# What is needed:
The lines below that include "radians" are to be found and copied.

# Information supplied:

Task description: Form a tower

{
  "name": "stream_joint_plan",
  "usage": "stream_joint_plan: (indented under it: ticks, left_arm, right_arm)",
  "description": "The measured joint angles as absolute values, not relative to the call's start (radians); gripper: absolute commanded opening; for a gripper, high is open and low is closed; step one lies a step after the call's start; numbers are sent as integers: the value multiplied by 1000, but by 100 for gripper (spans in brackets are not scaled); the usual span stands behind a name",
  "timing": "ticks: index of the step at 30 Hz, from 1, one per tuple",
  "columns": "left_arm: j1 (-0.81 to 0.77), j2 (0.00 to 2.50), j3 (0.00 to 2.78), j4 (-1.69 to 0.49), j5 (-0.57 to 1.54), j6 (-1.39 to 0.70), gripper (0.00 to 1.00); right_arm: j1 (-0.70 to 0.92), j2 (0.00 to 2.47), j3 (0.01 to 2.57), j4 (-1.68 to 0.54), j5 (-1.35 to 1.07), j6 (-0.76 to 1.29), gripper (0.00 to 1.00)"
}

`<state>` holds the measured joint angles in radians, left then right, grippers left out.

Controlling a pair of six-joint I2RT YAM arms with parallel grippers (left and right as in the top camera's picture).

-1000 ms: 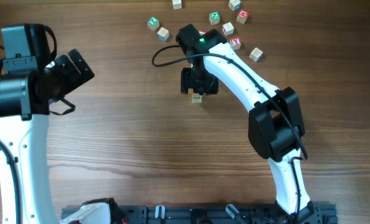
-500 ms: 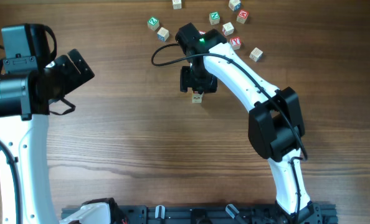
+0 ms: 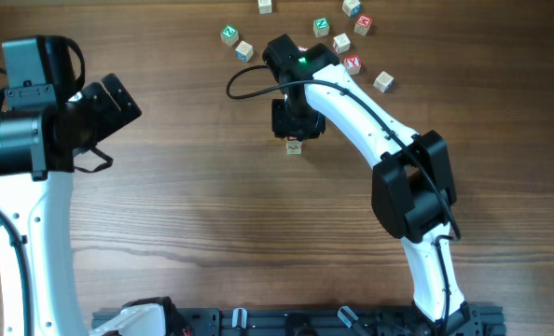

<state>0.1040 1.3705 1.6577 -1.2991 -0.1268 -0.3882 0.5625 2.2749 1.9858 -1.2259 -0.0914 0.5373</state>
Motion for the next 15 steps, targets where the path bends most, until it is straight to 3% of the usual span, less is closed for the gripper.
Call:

# Solution for this exercise:
  "description": "The measured joint angles as absolute values, not relative to the call's start (radians); gripper: absolute commanded opening; for a gripper, high is open and low is closed; step one lies a step after the call's start; numbers are sent as integers: the value multiplied by 1000, but by 100 for gripper (spans in brackets are not scaled); the usual span stands behind a name",
`<state>` holds the measured joint angles in radians, left then right, grippers left out.

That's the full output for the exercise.